**EXERCISE**
Write out exactly the lines below that run from the one containing "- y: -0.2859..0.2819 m" through the one containing "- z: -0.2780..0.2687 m", both included, with no other lines.

────────────────

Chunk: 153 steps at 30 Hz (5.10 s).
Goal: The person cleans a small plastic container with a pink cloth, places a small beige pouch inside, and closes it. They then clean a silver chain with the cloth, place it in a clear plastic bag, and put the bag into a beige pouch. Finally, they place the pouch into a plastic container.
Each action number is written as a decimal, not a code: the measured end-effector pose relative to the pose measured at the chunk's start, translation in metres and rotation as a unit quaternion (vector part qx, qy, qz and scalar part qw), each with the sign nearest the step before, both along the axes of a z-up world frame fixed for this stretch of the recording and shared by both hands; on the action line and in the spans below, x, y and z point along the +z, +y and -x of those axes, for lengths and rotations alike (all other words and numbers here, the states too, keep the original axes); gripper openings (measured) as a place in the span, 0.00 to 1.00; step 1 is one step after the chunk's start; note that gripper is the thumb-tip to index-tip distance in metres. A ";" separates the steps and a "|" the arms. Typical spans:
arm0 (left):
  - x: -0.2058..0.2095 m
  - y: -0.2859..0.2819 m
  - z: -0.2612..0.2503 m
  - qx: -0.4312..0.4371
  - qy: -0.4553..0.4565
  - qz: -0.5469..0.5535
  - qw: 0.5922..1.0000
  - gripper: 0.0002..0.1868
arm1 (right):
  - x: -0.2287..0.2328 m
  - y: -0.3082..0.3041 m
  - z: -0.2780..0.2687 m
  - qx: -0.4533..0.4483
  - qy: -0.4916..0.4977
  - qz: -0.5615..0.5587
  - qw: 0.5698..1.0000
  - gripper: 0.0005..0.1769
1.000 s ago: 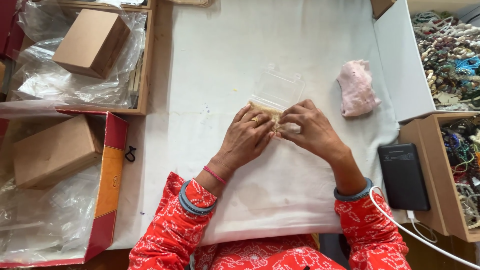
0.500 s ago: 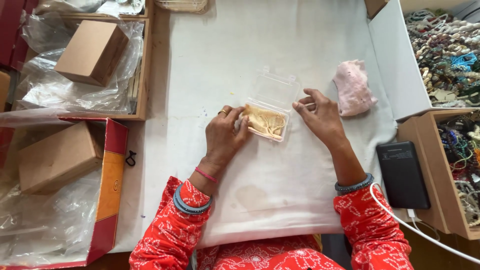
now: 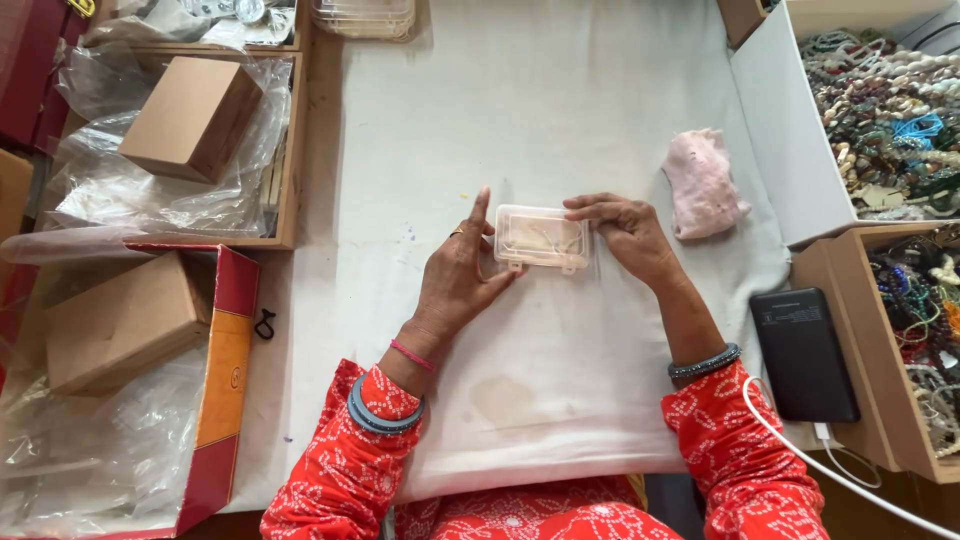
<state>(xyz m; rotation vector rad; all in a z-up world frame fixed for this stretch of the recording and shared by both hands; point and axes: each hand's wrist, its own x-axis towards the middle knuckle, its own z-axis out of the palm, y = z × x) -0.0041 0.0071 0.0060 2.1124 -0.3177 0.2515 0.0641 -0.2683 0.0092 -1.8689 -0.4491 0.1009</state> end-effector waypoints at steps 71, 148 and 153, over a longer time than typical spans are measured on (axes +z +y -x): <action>-0.017 0.012 -0.022 -0.024 0.208 0.391 0.896 0.36 | 0.006 0.030 0.028 -0.042 0.124 -0.162 0.978 0.33; -0.004 0.001 -0.007 -0.001 0.051 0.124 0.991 0.13 | 0.092 0.081 -0.196 -0.198 0.078 -0.355 0.910 0.14; 0.003 0.002 -0.007 -0.013 0.051 0.141 0.989 0.12 | 0.118 0.121 -0.289 -0.243 0.082 -0.301 0.918 0.10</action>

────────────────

**SOLUTION TO THIS EXERCISE**
  - y: -0.2859..0.2819 m
  - z: -0.2612..0.2503 m
  - qx: -0.4312..0.4371
  - qy: -0.4553..0.4565
  - qz: -0.5469..0.5535
  - qw: 0.5922..1.0000
  - gripper: 0.0002..0.1868
arm1 (right):
  - x: -0.2287..0.2328 m
  - y: -0.3082..0.3041 m
  - z: -0.2780..0.2687 m

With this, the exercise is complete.